* **INSTRUCTIONS TO FOLLOW**
Search the listing below for the line with "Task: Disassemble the", then write out that line and every one after it exactly, without the pictures.
(Beginning of SUPPLIED DATA)
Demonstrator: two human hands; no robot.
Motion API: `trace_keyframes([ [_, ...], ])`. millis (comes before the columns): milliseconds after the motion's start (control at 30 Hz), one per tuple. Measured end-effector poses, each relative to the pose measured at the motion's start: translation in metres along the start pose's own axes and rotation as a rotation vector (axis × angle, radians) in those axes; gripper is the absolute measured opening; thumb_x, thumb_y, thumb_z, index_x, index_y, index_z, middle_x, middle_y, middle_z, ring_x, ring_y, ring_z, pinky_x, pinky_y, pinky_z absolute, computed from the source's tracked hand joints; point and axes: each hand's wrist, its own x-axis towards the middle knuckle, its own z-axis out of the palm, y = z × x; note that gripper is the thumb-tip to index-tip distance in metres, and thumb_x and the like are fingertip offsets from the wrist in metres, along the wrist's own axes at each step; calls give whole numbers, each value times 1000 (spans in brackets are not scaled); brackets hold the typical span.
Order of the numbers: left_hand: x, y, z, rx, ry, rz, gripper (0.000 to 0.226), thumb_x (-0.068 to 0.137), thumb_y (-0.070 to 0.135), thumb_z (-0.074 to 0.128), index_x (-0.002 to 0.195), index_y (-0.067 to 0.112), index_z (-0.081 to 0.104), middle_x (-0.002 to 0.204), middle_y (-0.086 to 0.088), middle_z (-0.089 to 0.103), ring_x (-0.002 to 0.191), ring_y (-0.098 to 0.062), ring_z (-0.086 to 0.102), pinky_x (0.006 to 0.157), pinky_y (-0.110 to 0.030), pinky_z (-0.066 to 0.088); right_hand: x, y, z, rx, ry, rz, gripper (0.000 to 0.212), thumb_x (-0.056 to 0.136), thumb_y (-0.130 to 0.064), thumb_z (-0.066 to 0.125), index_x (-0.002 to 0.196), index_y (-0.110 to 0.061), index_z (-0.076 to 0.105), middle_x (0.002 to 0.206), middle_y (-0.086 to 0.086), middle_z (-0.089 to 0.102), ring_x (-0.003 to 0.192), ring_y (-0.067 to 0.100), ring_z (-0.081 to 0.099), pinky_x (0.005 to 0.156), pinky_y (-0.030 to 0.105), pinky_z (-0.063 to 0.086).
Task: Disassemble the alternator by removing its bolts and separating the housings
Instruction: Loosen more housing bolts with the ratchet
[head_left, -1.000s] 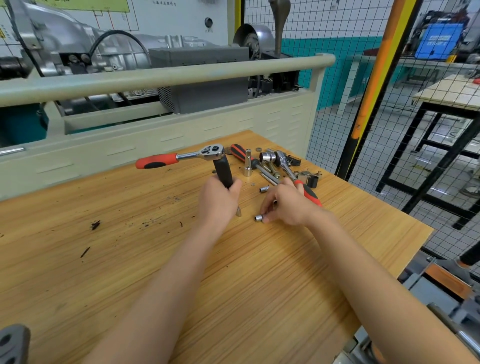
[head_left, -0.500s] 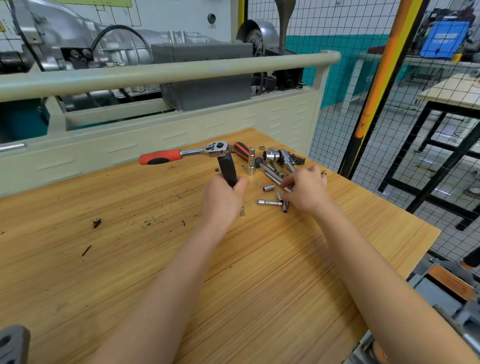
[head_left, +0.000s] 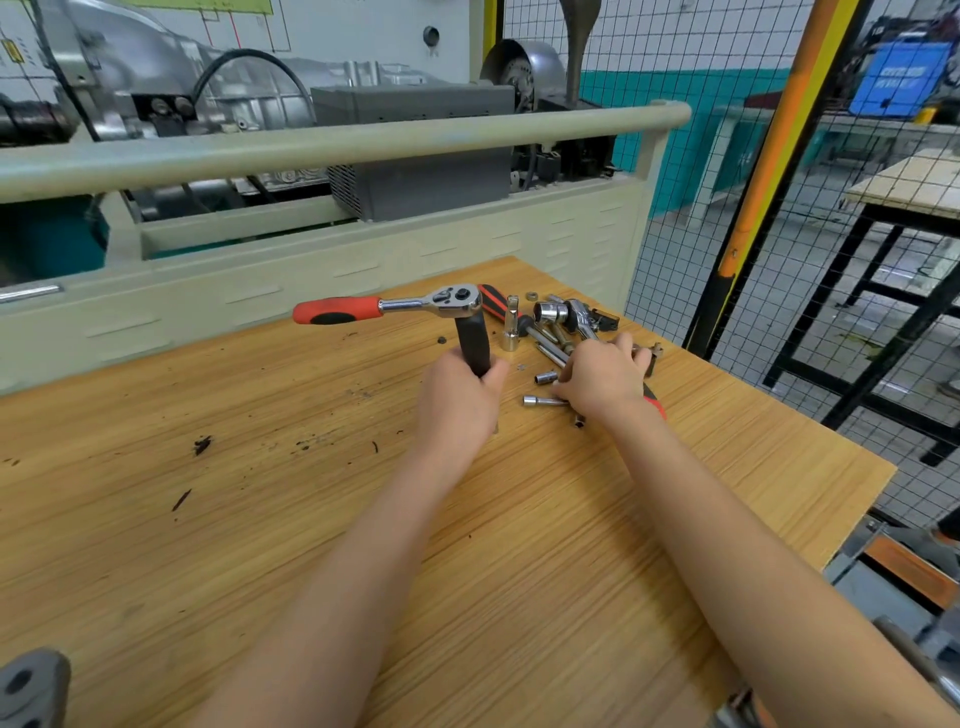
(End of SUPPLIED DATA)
* **EXERCISE RESULT**
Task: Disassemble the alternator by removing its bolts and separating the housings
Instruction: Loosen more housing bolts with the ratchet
[head_left, -1.000s] 
[head_left, -0.500s] 
[head_left, +0.000s] 

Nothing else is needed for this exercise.